La cartera europea deberá aceptarse antes de que acabe el año
El sector privado contará con más tiempo. El artículo 5f.2 obliga a aceptar la cartera a las entidades privadas, salvo micro y pequeñas empresas, que estén sujetas por ley o contrato a mecanismos de autenticación reforzada en ámbitos como la banca, la energía, las telecomunicaciones o la salud.
El plazo concluye el 24 de diciembre de 2027.
Pero disponer de más margen no implica esperar. La banca es el mejor ejemplo. El AMLR, aplicable desde el 10 de julio de 2027, ya reconoce la EUDI Wallet como un método válido para los procesos de diligencia debida. Esto significa que, en cuanto la cartera esté disponible a finales de 2026, las entidades financieras podrán utilizarla para incorporar nuevos clientes, aunque la obligación de aceptarla no llegue hasta un año después.
Lo que gana cada área de la organización
Sin embargo, reducir todo esto a una obligación normativa es quedarse con media historia. La pregunta clave no es qué hay que cumplir, sino qué ventajas genera. Y la respuesta cambia según el área de la organización.
Negocio encuentra una oportunidad para simplificar la relación con los clientes mediante procesos de identificación más rápidos. Ciberseguridad refuerza sus defensas frente al fraude con credenciales criptográficas mucho más robustas que los métodos tradicionales. Legal gana en certidumbre y en reglas comunes para todo el mercado europeo. Y los equipos de datos acceden a un beneficio tan discreto como valioso: verificar información con una menor exposición de datos personales, reduciendo riesgos sin renunciar a la confianza.

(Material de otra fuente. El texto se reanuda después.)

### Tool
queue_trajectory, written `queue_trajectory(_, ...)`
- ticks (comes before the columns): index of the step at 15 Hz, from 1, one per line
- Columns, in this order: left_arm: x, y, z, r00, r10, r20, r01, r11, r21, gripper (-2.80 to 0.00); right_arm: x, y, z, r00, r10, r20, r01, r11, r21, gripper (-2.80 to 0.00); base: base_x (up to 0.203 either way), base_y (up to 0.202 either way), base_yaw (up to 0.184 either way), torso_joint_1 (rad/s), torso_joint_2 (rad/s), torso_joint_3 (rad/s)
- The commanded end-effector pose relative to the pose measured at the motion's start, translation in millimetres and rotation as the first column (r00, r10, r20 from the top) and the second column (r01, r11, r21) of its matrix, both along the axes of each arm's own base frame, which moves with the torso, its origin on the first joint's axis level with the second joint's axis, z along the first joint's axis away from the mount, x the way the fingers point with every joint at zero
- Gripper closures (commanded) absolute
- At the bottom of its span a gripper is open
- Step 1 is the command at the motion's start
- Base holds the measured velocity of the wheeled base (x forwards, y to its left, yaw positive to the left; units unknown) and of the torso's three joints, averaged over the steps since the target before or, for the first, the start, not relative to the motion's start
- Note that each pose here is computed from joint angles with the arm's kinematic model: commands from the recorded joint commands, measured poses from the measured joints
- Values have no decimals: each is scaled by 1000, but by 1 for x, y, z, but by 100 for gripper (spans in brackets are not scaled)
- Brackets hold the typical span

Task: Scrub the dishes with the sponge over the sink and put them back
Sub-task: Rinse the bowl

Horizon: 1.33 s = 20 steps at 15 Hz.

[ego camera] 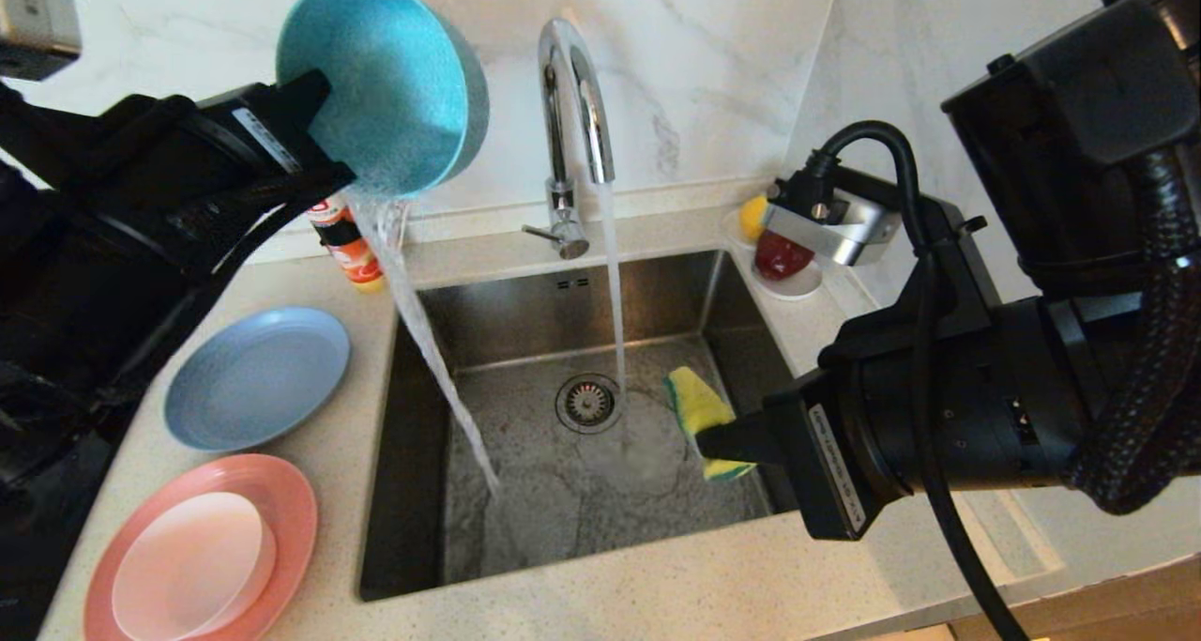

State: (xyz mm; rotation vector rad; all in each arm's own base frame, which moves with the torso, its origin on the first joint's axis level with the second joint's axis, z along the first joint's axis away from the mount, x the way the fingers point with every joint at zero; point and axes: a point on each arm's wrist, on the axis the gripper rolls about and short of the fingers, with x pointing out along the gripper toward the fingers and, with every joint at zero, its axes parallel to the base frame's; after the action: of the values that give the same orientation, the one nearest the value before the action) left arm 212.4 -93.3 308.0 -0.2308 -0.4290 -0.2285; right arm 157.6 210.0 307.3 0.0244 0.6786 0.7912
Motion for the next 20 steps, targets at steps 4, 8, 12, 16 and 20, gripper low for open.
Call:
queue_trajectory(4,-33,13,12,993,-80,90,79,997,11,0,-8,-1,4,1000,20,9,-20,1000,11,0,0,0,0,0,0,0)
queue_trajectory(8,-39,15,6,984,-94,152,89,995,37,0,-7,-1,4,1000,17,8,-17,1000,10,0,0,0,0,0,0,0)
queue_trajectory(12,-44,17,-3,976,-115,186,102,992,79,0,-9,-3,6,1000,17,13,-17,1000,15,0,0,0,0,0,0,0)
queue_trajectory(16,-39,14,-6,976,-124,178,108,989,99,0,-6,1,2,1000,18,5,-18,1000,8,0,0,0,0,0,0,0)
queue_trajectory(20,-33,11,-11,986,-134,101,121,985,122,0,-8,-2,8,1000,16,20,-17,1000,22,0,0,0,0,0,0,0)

Dos ecosistemas que crecen en paralelo
Más allá del PID, esta misma tecnología está impulsando dos ecosistemas que avanzan en paralelo. Por un lado, el público, integrado en el marco EUDI, con credenciales como titulaciones, licencias o poderes de representación emitidas por administraciones y entidades cualificadas.
Las carteras digitales impulsan dos ecosistemas en paralelo
Por otro, el privado, donde organizaciones intercambian y validan credenciales sin intervención estatal, como colegios profesionales o grupos empresariales.
Ambos comparten la misma infraestructura de confianza. Por eso, las organizaciones pueden empezar a construir sobre ella y explorar casos de uso mucho antes de que una norma les obligue a hacerlo.
El papel de Izertis
En Izertis llevamos más de cinco años trabajando en identidad digital descentralizada. Participamos en pilotos europeos como WE BUILD o DC4EU y hemos desarrollado Identfy, nuestra plataforma para el ciclo de vida completo de credenciales verificables y wallets, alineada con eIDAS 2 y con el Architecture and Reference Framework (ARF). Nuestro papel es acompañar a las organizaciones en la toma de decisiones: qué capacidades tiene sentido desarrollar, qué credenciales deben aceptar y cuál es el mejor momento para hacerlo.
La cartera europea llegará, independientemente del lugar que ocupe cada organización en este nuevo ecosistema. Y, cuando eso ocurra, la diferencia ya no la marcará únicamente el cumplimiento normativo. Se apreciará en la capacidad de cada empresa para generar confianza, agilizar las relaciones con sus usuarios y responder con rapidez a un entorno cada vez más digital.